Last night we went to the funeral service of an amazing 12 year old boy named Timothy Borquez, who had Down syndrome.  He died in his sleep a week ago.  It was the saddest yet most heart warming funeral I have been to.  There must have been 500 people there saying their goodbyes to Timmy and supporting his family through their tragic loss.  He and his family are a big part of Club 21, an incredible organization for kids with Down syndrome and their families.  Club 21 has become our main Down syndrome community and support group over the last year and Timmy's death is a huge loss to our community.  But not just to our community, his death is a huge loss to all those who knew him and that was evident by the amount of people present there last night.

Timmy's life was an inspiration to those of us who have younger children with Ds.  When Timmy was born, his parents didn't know if he would ever be able to lead a "normal" life and do simple things like play ball.  Well, the night before he passed away he hit a baseball onto the roof of their house.  He did all the things kids his age did and more because he did it all with a gentle soul, a kind smile and lots of hugs for everyone.  He was exactly how I picture Miles to be at 12 years old: outgoing, gregarious, athletic, compassionate, fun.....

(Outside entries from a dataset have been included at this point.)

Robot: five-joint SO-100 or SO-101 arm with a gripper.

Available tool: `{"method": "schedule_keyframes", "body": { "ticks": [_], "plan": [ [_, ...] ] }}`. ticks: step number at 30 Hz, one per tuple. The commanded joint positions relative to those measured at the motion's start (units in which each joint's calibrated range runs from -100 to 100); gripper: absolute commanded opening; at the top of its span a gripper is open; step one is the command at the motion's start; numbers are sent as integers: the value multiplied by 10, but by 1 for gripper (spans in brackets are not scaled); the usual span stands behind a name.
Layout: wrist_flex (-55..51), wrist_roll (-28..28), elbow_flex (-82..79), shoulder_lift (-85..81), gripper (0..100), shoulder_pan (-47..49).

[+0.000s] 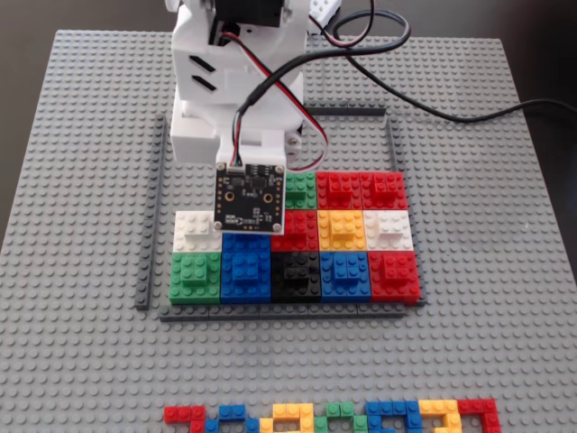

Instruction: Grab the cube and place it into the grid

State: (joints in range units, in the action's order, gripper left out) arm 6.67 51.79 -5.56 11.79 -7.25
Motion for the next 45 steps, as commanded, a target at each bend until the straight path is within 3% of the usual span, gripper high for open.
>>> {"method": "schedule_keyframes", "body": {
  "ticks": [1,8,20,30,45],
  "plan": [
    [8,2,2,-13,5,2],
    [12,5,-5,-13,6,-2],
    [17,0,-8,-16,18,-8],
    [13,1,0,-24,18,-13],
    [-73,9,172,-60,18,-25]
  ]
}}
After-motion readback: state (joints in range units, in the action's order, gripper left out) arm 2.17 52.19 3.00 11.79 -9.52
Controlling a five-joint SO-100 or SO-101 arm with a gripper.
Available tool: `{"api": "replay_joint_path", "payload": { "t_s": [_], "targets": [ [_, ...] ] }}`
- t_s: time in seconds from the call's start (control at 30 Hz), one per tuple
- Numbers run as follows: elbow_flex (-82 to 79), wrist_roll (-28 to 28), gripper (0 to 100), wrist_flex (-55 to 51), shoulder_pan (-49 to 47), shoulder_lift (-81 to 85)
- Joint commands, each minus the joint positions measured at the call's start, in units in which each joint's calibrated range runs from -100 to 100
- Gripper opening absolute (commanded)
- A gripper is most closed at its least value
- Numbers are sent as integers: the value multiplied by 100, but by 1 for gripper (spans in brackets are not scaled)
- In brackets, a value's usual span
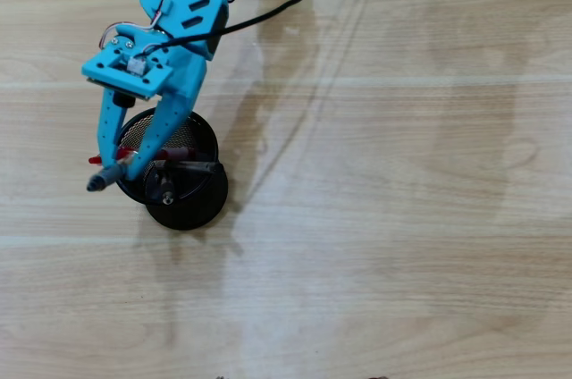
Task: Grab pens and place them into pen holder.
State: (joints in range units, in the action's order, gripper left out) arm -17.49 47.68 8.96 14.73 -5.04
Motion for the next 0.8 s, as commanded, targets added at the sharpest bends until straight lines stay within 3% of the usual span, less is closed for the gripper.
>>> {"api": "replay_joint_path", "payload": {
  "t_s": [0.0, 0.4, 0.53, 0.67, 0.77],
  "targets": [
    [169, 31, 7, 157, 43, 106],
    [205, -58, 8, 157, -22, 216],
    [187, -753, 4, -23, -554, 791],
    [-528, -1396, 4, -1803, -1312, 1941],
    [-2013, -1778, 4, -3040, -1675, 3369]
  ]
}}
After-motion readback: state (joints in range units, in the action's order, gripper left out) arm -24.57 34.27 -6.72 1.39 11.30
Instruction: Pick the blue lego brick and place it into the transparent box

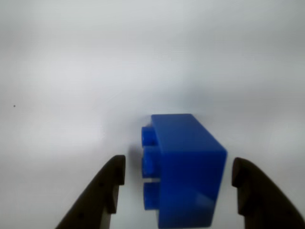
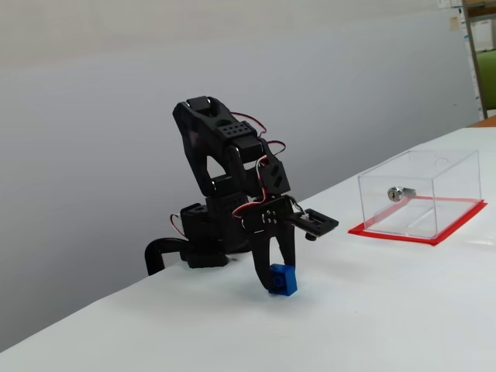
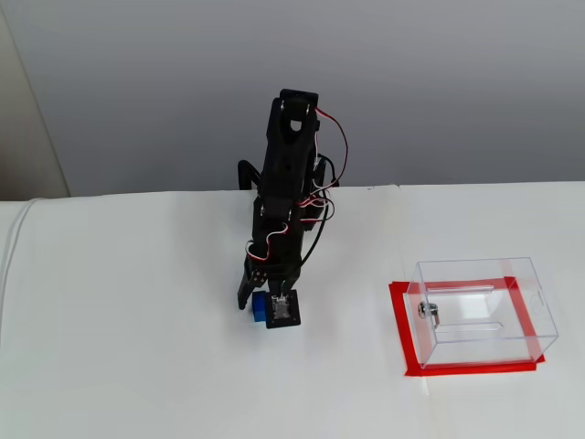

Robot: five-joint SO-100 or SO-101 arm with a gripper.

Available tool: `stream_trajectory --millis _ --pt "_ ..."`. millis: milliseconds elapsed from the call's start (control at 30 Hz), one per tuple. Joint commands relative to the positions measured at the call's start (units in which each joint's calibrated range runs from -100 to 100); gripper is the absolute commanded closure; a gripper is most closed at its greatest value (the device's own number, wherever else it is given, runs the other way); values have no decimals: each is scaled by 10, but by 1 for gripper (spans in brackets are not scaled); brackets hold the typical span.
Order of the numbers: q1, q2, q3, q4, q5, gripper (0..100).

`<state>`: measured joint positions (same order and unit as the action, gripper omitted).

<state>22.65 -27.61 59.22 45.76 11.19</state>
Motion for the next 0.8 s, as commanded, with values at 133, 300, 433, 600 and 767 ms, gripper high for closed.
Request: stream_trajectory --millis 133,300,433,600,767 --pt "-1 2 -19 -6 -1 88" --pt "-2 2 -19 -6 -2 96" --pt "-2 2 -19 -6 -2 98" --pt "-2 -6 -19 -6 -2 98" --pt "-2 -24 -41 7 -14 98"
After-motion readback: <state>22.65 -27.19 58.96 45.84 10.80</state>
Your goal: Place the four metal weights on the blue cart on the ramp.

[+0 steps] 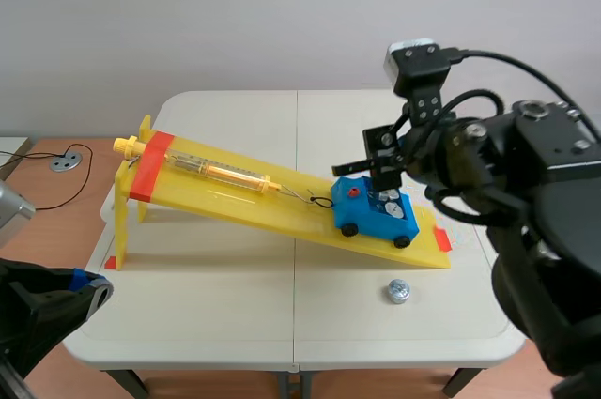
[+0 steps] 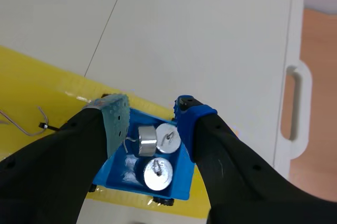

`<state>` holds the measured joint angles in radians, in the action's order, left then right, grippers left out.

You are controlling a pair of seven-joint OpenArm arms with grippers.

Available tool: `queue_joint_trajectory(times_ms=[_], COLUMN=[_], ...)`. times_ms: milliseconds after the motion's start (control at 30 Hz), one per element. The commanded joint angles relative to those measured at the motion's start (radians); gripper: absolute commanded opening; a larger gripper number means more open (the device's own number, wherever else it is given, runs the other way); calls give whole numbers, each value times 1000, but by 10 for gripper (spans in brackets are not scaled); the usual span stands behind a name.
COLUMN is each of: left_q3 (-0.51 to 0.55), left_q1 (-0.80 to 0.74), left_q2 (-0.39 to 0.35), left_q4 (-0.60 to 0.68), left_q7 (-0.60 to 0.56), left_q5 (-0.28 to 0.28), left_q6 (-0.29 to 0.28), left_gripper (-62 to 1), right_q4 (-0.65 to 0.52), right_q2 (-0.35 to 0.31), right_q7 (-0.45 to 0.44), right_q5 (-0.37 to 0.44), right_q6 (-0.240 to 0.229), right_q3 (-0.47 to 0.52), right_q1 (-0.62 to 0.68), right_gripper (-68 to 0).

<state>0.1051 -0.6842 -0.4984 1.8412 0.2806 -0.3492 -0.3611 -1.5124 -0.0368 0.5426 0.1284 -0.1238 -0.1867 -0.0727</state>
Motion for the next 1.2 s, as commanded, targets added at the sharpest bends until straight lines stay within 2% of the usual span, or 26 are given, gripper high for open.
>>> queue_joint_trajectory(times_ms=[0,133,267,500,600,800,933,1167], left_q3=[17,17,17,17,17,17,17,17], left_q1=[9,9,9,9,9,9,9,9], left_q2=[21,21,21,21,21,21,21,21], left_q4=[74,74,74,74,74,74,74,74], left_q7=[-96,-96,-96,-96,-97,-96,-96,-96], left_q5=[-74,-74,-74,-74,-74,-74,-74,-74], left_q6=[-31,-31,-31,-31,-31,-31,-31,-31], left_gripper=[-569,-569,-569,-569,-569,-569,-569,-569], right_q4=[-199,-299,-380,-429,-402,-246,-168,-49], right_q2=[-73,-148,-227,-320,-320,-316,-274,-198], right_q7=[-76,-21,19,3,-50,-181,-239,-277], right_q5=[78,164,241,235,205,147,94,30], right_q6=[-10,-82,-119,-136,-158,-158,-158,-154], right_q3=[57,99,137,172,167,110,88,32], right_q1=[-35,60,165,317,352,349,324,247], right_gripper=[-454,-414,-413,-414,-414,-414,-414,-414])
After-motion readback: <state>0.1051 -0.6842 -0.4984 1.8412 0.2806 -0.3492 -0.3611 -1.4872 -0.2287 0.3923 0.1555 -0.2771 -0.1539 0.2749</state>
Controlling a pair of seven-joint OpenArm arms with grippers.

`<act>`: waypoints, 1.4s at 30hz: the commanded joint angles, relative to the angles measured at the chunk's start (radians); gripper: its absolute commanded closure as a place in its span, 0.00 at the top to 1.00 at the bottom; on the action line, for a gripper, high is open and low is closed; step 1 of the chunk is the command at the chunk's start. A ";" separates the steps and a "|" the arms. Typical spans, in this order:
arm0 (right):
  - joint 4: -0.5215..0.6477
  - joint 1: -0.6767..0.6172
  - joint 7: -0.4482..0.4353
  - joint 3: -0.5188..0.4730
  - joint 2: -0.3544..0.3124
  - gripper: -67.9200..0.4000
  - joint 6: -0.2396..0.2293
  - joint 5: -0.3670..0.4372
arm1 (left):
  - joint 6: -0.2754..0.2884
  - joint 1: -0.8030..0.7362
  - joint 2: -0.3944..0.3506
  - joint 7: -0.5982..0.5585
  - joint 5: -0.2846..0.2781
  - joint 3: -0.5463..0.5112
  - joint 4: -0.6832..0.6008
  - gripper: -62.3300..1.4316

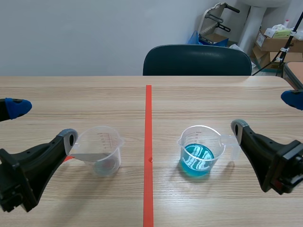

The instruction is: Do the redox reaction experiment

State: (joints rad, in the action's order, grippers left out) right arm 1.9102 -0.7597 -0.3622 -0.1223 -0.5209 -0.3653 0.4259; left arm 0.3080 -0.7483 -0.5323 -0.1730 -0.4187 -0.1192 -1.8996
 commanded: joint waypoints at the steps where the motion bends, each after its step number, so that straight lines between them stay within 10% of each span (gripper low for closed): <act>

Anybody's death is tragic, but the death of a child is just....well, it's intense.  Ever since I heard the news about Timmy a week ago I haven't stopped thinking about his mother.  What it must have been like to walk into her son's room that morning.  I don't want to go there, it scares me to even think about the loss of my son or daughter, but I can't help it.  I'm a mom.  And I'm the mom of a child with Down syndrome, so Timmy's death has hit home in many ways.  In 1970 the average life expectancy for a person with Down syndrome was 20 years.  Back then it was still accepted for parents to institutionalize their kids with Down syndrome.  There was little to no early intervention or decent health care for for those institutionalized and they weren't cared for or loved the way any human should be.  So they didn't flourish.  How could they?  How could anybody?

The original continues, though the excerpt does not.